All currency risks are hedged.

Derivative policy

Robeco Euro Sustainable Credits make use of derivatives for hedging purposes as well as for investment purposes. These derivatives are very liquid.

Dividend policy

The fund does not distribute dividend. The fund retains any income that is earned and so its entire performance is reflected in its share price.

ESG Integration policy

ESG integration is key within the investment universe that only consists of companies that have best-in-class ESG scores, determined by the research process of RobecoSAM. Our credit analysts integrate ESG factors in their analysis of the companies fundamental credit quality to strengthen our ability to assess the downside risk of our credit investments.

Investment policy

Robeco Euro Sustainable Credits provides diversified exposure across circa 80 corporate issuers to the Euro investment grade credit market (industrial and financial companies).
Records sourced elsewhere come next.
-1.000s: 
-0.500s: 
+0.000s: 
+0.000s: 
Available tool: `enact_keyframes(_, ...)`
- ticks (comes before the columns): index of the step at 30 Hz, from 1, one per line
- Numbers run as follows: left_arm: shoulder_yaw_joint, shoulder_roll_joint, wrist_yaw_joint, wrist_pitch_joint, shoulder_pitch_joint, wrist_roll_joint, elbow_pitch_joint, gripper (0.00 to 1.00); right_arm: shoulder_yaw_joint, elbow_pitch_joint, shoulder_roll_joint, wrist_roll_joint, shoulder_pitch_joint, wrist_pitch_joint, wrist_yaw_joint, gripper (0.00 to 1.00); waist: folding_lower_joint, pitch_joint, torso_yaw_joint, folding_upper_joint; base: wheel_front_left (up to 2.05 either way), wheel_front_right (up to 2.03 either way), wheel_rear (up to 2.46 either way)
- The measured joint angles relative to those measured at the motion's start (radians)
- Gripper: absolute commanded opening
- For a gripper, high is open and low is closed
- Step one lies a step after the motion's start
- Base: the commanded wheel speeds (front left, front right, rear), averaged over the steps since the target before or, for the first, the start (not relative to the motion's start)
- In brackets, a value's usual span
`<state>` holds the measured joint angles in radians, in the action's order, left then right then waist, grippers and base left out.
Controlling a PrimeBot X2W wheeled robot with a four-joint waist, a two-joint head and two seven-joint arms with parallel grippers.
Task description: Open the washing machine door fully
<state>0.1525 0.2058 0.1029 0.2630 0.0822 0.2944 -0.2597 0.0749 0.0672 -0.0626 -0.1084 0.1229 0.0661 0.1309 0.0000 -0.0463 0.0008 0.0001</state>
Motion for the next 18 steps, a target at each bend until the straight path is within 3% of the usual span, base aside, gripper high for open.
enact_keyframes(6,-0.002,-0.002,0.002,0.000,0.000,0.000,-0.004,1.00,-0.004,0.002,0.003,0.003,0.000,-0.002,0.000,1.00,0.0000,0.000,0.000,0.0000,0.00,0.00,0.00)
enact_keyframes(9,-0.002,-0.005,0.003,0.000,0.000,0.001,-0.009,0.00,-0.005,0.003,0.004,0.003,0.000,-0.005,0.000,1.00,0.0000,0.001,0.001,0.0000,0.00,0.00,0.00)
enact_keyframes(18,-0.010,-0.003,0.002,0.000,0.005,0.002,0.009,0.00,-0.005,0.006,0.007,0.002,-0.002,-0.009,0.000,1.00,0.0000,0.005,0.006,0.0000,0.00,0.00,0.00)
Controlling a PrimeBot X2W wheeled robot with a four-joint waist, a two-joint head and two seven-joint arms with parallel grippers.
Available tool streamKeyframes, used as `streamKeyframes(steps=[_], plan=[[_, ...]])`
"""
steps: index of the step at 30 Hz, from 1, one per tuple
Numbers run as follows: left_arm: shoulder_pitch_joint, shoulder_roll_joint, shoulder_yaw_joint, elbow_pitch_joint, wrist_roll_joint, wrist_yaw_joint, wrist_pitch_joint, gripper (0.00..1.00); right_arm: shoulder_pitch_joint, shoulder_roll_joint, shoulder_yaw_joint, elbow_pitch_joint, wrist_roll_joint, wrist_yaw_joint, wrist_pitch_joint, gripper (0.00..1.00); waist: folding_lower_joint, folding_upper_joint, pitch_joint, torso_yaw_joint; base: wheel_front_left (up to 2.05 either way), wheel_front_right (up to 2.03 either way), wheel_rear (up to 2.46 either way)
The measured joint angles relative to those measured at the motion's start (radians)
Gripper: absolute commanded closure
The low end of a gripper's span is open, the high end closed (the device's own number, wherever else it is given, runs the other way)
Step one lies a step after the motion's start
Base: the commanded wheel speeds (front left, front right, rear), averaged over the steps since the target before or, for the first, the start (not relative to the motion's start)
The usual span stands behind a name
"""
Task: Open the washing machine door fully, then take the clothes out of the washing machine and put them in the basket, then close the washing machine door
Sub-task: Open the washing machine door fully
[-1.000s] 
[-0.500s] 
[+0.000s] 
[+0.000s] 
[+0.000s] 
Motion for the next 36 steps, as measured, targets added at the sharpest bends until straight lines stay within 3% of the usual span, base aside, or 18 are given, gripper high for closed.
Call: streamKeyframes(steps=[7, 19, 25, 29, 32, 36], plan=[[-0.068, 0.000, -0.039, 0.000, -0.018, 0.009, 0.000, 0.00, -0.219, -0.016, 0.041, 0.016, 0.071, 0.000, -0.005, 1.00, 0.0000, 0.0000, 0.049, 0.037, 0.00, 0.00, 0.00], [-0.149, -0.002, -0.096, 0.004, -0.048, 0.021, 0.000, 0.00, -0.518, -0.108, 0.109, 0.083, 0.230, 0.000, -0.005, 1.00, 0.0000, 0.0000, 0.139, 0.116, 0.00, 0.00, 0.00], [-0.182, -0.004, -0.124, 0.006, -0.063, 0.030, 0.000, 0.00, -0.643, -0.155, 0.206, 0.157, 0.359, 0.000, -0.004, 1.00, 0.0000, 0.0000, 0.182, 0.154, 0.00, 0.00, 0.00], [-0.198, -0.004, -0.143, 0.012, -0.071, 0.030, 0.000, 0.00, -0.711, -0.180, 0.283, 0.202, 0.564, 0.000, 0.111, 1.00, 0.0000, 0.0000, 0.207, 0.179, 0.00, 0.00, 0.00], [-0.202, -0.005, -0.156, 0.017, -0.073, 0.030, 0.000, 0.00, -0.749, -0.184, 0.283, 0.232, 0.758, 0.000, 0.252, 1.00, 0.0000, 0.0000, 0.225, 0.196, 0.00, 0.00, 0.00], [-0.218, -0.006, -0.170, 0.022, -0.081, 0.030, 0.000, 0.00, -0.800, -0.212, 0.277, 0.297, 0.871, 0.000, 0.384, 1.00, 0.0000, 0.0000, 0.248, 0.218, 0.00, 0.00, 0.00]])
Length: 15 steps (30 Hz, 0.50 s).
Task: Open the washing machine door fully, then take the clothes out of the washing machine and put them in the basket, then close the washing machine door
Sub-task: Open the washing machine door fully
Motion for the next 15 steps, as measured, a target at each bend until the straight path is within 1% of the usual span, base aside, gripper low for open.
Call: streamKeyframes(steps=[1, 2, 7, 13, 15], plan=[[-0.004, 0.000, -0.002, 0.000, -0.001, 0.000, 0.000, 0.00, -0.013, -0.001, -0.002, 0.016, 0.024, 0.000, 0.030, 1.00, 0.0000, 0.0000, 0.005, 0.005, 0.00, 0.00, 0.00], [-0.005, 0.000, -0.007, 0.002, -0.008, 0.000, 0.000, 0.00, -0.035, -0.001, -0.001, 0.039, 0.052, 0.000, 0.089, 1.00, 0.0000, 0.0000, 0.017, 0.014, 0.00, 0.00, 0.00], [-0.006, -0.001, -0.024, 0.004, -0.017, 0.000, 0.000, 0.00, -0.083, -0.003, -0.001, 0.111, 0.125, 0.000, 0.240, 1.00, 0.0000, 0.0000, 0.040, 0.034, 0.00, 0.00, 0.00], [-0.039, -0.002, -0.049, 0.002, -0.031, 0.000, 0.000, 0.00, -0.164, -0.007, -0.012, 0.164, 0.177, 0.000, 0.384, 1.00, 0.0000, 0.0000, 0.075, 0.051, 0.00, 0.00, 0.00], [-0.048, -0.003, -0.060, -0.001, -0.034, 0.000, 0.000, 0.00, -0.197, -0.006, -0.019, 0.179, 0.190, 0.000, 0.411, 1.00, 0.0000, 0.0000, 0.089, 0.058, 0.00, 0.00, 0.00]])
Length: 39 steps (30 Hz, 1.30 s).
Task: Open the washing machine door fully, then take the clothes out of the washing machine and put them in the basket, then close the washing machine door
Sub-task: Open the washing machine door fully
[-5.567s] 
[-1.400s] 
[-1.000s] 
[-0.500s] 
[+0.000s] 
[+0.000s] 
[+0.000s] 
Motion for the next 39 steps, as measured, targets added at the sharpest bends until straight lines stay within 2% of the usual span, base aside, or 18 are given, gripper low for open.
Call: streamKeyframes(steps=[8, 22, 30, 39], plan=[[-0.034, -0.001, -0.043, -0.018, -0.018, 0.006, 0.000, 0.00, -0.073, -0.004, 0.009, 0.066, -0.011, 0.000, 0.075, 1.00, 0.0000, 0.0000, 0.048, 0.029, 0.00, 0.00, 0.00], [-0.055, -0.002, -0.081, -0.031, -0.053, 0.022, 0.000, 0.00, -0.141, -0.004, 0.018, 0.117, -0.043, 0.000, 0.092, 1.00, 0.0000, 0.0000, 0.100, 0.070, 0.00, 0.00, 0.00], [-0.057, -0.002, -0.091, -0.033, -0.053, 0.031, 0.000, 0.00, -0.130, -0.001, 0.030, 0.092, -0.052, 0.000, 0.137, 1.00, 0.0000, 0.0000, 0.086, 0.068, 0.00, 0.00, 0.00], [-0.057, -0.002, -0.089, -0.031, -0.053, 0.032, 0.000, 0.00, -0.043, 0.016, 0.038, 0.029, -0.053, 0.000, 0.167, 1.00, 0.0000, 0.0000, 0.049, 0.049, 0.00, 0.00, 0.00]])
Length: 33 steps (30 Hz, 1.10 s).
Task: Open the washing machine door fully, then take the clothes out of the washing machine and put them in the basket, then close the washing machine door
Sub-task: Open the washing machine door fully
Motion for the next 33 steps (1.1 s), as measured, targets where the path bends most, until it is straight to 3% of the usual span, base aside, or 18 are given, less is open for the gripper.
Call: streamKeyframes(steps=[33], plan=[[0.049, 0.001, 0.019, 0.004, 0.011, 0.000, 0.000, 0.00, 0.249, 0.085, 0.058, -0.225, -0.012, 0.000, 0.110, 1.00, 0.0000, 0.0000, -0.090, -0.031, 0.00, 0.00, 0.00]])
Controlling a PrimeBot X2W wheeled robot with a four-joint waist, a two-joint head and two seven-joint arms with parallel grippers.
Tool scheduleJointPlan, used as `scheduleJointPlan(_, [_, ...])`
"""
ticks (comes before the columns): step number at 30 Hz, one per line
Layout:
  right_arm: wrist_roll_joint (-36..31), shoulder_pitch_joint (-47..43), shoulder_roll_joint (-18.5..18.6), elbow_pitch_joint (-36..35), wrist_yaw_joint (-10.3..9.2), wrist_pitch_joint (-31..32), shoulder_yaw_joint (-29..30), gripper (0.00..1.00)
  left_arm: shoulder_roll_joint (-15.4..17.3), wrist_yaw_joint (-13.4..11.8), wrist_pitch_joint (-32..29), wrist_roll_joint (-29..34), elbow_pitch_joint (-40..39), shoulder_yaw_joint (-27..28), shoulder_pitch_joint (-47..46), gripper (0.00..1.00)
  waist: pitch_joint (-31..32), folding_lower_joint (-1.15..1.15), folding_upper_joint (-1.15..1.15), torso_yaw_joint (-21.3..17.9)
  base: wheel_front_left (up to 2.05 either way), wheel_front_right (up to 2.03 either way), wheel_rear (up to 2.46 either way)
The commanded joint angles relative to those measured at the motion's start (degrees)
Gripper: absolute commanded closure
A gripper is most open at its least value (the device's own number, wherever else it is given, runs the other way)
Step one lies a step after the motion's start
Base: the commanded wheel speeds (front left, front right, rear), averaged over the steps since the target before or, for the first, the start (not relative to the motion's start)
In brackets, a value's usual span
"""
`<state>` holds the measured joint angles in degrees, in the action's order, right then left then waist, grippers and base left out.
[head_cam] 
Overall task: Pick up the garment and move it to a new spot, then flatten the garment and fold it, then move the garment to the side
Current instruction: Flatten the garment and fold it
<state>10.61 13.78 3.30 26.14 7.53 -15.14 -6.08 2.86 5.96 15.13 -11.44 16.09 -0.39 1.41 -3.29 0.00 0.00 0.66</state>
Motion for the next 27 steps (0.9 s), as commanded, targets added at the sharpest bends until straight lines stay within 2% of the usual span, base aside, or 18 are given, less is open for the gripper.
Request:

The fund selects the best-in-class sustainable issuers in close cooperation with RobecoSAM, market leader in sustainability information. The investment philosophy is based on managing a solid diversified portfolio with a long term view. The universe for this fund consists of thoses companies in each sector, that have the best scores in the three ESG factors. Top-down beta positioning is based on the outcome of our credit quarterly outlook meeting, in which the team is discussing the fundamental market outlook, valuation of bond markets and market technicals. Bottom-up issuer research is executed by our credit analysts, who execute the fundamental analysis. The analyst research reports are being discussed in approx. 500 credit committees per year. The portfolio managers are responsible for the portfolio construction. A proprietary developed risk management approach avoids high risk concentration in the portfolio. As the investment process is well-structured and proven over time, it contributes to repeatable performance delivery.

Risk policy

Risk management is fully embedded in the investment process to ensure that positions always meet predefined guidelines.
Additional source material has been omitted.